(Edmonton) A week-long graduate studies and research showcase kicked off with about 200 engineering students attending a career-fair style event and meeting with professors and graduate students and learning about research and graduate studies opportunities.
Associate Dean (Programs and Planning) Jason Carey kicked off the inaugural Graduate Studies and Research Week event, telling students that it could be to their advantage to explore research and graduate studies.
He encouraged students to explore leading-edge research in the faculty, as an investment in their own futures. A graduate education gives engineering students skills and knowledge that "make you more employable" and invaluable to employers.
Many of the research projects in the faculty are conducted in partnership with industry, he added, and have real relevance. What's more, graduate students working on these projects establish relationships with potential employers during their studies.
Graduate school costs money, he acknowledged, but grad students earn money while learning, and financial support is abundant: last year the Faculty of Engineering provided more than $20 million in support to graduate students.

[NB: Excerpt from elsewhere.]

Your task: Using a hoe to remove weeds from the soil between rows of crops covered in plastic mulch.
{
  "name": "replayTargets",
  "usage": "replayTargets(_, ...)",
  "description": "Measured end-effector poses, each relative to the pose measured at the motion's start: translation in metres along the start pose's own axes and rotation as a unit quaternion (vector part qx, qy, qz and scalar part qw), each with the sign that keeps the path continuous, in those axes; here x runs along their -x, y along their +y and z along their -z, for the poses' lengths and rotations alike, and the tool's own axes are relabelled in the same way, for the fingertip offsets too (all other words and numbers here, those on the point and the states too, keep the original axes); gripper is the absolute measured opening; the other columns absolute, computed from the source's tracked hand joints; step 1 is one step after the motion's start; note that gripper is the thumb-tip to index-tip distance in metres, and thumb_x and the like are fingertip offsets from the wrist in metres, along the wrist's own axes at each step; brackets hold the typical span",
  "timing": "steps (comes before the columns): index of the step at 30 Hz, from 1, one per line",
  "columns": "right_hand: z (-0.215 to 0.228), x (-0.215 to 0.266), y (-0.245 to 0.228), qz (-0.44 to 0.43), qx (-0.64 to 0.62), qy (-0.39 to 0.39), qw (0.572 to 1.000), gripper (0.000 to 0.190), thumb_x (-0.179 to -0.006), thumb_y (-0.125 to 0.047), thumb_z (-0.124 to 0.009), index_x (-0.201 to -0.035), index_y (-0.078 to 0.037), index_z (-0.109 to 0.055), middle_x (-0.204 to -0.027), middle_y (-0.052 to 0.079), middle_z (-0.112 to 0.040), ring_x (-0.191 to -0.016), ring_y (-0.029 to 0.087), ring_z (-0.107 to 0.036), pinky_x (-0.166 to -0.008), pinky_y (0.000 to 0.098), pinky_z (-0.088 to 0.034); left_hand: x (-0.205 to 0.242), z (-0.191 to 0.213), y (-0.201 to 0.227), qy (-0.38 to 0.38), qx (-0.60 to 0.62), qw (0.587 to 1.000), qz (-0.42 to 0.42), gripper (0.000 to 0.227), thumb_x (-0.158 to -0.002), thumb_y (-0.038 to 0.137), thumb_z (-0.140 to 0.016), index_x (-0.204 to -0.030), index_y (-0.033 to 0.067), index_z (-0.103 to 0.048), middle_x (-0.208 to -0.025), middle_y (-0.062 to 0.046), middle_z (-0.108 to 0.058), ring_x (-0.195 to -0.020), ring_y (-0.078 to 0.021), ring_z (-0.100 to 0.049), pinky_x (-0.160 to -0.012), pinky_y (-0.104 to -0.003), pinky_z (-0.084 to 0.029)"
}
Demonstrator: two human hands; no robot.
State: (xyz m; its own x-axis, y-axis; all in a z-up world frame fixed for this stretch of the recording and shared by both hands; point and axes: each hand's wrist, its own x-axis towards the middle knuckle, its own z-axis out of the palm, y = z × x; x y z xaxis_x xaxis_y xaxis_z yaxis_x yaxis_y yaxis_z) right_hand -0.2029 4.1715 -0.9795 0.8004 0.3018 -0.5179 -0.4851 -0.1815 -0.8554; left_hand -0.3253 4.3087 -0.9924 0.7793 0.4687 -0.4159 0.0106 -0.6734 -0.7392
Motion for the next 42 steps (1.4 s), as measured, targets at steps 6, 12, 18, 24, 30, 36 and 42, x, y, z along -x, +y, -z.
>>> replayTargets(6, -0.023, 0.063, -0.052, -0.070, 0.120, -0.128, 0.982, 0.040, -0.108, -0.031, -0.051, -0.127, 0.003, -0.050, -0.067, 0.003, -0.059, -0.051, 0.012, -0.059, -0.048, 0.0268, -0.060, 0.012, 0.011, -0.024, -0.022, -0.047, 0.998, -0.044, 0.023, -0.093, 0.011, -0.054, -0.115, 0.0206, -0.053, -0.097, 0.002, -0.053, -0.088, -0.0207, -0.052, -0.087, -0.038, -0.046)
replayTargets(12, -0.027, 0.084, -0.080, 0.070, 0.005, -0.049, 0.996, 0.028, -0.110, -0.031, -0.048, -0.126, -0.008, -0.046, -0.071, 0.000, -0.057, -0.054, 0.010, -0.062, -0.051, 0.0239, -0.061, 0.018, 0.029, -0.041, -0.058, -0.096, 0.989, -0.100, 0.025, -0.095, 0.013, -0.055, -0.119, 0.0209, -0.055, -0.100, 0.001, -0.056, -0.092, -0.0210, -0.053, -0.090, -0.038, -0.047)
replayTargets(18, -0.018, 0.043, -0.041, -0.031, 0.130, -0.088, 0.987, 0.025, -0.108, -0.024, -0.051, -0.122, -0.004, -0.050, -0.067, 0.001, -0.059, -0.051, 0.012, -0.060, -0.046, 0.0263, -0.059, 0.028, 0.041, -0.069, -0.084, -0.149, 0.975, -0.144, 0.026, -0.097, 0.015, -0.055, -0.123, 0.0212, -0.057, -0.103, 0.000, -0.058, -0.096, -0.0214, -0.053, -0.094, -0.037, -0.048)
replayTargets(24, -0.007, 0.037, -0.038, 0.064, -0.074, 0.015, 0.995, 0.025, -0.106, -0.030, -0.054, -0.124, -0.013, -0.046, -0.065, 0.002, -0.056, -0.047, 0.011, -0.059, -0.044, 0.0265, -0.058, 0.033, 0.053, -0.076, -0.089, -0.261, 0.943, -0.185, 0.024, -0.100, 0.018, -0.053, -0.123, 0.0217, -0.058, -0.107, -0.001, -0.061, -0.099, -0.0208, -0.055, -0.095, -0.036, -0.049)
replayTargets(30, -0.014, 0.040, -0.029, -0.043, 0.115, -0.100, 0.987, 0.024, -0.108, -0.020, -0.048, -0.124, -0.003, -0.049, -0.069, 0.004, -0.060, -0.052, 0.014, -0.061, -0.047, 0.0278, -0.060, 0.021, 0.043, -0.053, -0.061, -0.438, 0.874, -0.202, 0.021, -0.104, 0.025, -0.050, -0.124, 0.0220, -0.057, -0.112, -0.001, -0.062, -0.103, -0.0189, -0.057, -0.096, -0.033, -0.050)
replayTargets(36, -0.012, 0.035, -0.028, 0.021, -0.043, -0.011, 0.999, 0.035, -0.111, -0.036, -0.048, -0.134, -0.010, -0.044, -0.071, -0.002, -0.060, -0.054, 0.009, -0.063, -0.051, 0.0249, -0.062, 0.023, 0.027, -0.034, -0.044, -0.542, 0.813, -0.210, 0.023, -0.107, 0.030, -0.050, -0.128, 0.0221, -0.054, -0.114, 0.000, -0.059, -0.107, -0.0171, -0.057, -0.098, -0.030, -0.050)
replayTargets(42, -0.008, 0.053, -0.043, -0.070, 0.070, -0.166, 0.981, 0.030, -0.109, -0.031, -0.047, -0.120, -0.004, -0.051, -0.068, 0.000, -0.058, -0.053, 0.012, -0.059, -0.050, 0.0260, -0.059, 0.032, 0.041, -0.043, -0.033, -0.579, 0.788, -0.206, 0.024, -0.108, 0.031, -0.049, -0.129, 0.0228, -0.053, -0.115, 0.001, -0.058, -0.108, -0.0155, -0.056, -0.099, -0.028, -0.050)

Manaswy Gollamundi, a fourth-year civil engineering student, said she attended the event because there are fewer engineering jobs available at the moment. As an international student paying full tuition, finding a job after graduation was her priority. She's thinking differently now.
Gollamundi caught the research bug when she took on a Dean's Research Awards project and now says she'd enter a graduate studies program-if she finds a research program she's interested in.
For Mark Lawley, who's in his final year of a chemical engineering program, a job in industry was "always a good back-up plan" Because he has been planning all along on entering a graduate studies program.
Graduate students volunteering at the event said they took time to speak with undergraduates to give them the facts about advanced studies.
Aida Valevicius, a PhD student in the Department of Biomedical Engineering, said undergraduates were asking about summer jobs or co-op placements, and asking what it's like to be in a graduate studies program.
"I think this event is a great idea because it's an informal setting and there are so many undergraduates here," said Valevicius, who is conducting biomechanics research to help evaluate new high-tech prosthetics.
Valevicius added that she hoped she could inspire young engineers-particularly women-to pursue an advanced degree.
For mechanical engineering professor Aloke Kumar, who holds the Canada Research Chair in Microfluidics for Biological Systems, the event was all about inspiring undergraduates.
"This is a great event," he said. "We want Canadian undergraduates to get into the research cycle-even if they go to school somewhere else, we want to open their eyes to the world of research."